15. The aircraft of claim 11, wherein the independently operating electric motors of the front and rear lifting in-ring propellers are mounted on an external load-bearing carriage frame, and wherein each of front lifting in-ring propellers and the rear lifting in-ring propellers rotates about a respective vertical axis.

16. The aircraft of claim 15, wherein the independently operating electric motors of the at least one right and left pushing propellers include a coaxial pair of the independently operating electric motors, and wherein the coaxial pair of the electric motors of the at least one right and left pushing propellers are mounted on at least one common load-bearing frame, and wherein each of at least one right and left pushing propellers rotates about a respective horizontal axis and does not contact the external carriage frame during rotation about the respective horizontal axis.

17. The aircraft of claim 15, wherein the independently operating electric motors of the front and rear lifting in-ring propellers include a plurality of coaxial independently operating electric motors, and wherein the coaxial independently operating electric motors of the front and rear lifting in-ring propellers mounted to an inner surface of the external carriage frame, and wherein each of at least one right and left pushing propellers rotates about a respective horizontal axis and does not contact the external carriage frame during rotation about the respective horizontal axis.

18. The aircraft of claim 15, wherein the external carriage frame is tubular and in a form of a closed-end or open-end ellipsoid or parallelepiped.

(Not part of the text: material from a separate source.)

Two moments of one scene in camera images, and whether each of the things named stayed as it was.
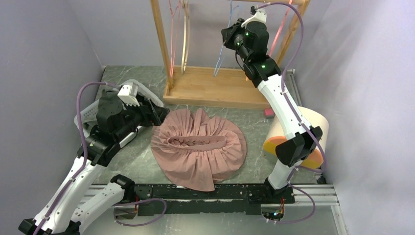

19. The aircraft of claim 11, wherein the at least one right and left pushing propellers are present in equal total numbers on right and left sides of the aircraft, respectively; andwherein the independently operating electric motors of the at least one right pushing propeller and the at least one left pushing propeller are located interiorly relative to an external carriage frame such that the independently operating electric motors of the at least one right and left pushing propeller are visible and accessible from all sides of the aircraft.

20. The aircraft of claim 11, wherein the front and rear independently operating electric motors of the front and rear lifting in-ring propellers are present in equal total numbers at a front and rear of the aircraft, respectively.